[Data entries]
========
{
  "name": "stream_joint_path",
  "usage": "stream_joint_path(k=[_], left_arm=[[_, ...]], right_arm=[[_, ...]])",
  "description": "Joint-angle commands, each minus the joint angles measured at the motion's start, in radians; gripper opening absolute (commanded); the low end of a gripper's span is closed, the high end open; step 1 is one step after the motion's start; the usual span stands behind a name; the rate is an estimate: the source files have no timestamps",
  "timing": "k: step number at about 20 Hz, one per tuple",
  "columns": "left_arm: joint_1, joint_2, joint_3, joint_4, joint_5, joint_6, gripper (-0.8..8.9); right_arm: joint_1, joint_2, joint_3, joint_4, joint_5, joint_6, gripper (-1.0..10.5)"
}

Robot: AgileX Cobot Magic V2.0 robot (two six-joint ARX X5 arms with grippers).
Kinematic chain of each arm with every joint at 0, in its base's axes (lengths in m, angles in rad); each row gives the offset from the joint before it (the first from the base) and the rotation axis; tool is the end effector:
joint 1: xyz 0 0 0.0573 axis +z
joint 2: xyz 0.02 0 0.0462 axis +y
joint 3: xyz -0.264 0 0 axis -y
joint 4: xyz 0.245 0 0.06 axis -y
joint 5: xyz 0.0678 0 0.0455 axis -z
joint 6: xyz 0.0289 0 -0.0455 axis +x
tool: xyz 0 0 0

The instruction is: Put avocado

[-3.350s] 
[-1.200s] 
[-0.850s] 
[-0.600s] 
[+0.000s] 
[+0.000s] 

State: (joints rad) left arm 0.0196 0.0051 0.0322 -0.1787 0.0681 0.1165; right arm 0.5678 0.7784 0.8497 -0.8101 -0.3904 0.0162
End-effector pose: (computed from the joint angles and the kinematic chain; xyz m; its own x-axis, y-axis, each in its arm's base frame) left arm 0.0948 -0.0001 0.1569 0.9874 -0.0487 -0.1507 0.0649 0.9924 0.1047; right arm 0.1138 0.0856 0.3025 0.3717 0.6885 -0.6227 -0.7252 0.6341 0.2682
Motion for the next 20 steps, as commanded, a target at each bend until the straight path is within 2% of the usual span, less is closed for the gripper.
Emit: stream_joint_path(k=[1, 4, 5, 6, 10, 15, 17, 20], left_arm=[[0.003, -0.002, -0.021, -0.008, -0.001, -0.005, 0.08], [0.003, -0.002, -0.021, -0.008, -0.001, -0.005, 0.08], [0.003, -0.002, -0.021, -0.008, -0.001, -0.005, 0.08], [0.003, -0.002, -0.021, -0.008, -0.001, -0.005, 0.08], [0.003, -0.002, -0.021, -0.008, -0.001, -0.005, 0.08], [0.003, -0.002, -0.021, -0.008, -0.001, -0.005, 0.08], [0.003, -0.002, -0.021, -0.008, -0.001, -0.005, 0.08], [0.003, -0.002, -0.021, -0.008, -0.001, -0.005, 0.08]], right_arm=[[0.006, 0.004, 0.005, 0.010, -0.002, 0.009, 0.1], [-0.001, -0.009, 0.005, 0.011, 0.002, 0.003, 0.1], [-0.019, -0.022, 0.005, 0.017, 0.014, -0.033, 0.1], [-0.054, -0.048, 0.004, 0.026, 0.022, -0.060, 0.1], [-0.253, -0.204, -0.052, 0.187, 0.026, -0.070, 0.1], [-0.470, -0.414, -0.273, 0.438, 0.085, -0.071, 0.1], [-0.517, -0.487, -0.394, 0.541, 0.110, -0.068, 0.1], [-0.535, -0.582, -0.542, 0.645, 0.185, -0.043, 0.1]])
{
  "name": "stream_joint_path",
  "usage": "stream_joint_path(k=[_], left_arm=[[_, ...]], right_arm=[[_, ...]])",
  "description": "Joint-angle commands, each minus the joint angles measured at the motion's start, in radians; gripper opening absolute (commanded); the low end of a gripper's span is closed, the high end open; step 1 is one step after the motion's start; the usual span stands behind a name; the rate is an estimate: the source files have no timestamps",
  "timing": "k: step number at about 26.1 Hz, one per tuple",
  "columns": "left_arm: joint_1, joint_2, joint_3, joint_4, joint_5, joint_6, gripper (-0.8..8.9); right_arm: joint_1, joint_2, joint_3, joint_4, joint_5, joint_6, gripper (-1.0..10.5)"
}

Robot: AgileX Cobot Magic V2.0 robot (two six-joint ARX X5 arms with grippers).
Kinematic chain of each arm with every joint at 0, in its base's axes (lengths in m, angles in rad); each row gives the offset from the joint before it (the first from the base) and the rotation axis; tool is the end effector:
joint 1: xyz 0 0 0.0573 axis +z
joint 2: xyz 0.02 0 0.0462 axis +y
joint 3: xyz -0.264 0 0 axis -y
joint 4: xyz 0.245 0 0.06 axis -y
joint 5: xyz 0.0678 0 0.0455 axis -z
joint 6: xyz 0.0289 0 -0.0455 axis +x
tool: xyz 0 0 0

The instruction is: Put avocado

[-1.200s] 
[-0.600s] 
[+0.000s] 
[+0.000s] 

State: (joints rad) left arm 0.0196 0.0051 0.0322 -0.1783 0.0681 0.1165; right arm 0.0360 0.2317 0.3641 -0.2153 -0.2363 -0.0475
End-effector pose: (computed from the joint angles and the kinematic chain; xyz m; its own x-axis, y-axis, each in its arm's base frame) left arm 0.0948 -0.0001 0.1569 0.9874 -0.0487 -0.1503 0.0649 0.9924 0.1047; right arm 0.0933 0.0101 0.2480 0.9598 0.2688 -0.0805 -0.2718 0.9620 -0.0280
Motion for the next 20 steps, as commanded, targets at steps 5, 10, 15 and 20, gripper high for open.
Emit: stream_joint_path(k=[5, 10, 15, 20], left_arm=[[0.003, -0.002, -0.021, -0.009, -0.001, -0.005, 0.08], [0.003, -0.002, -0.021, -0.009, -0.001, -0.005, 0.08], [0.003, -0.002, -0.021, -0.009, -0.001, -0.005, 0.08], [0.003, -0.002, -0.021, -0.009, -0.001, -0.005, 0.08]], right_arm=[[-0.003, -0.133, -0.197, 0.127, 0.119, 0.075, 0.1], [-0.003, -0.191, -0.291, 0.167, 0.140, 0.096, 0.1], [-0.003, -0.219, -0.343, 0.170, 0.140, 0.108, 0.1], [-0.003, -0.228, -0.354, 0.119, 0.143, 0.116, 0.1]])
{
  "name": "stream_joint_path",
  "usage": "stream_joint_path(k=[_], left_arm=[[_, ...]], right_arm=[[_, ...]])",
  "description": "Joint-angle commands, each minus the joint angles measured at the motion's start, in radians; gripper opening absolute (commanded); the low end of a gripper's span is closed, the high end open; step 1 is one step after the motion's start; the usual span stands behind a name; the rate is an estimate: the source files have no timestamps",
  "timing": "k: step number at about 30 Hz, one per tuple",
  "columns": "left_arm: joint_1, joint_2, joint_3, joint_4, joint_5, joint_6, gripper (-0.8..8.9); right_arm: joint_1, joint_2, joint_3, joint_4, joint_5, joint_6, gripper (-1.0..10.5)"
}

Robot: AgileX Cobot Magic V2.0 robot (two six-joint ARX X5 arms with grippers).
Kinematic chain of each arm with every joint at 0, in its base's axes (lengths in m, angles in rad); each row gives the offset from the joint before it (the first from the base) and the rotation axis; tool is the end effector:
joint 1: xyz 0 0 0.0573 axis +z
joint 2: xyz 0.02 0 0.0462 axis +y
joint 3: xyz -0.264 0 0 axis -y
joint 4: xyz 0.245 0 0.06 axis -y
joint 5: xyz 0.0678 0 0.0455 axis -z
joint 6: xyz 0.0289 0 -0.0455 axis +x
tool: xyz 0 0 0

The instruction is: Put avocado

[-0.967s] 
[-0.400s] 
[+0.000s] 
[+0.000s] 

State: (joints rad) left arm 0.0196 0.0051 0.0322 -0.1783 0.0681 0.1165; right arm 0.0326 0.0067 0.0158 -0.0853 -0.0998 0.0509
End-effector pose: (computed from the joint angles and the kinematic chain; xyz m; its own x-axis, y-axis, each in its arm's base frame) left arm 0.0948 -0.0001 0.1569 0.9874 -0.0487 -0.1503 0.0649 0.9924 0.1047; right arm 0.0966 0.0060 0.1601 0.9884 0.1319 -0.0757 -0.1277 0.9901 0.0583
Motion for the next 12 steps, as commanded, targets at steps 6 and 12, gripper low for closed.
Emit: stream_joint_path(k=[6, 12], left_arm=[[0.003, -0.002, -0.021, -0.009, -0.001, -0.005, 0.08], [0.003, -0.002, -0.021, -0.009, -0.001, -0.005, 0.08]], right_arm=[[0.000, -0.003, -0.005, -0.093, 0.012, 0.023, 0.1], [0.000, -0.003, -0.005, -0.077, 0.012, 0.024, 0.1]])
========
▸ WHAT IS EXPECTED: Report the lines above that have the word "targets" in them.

▸ ANSWER SPACE:
Motion for the next 20 steps, as commanded, targets at steps 5, 10, 15 and 20, gripper high for open.
Motion for the next 12 steps, as commanded, targets at steps 6 and 12, gripper low for closed.

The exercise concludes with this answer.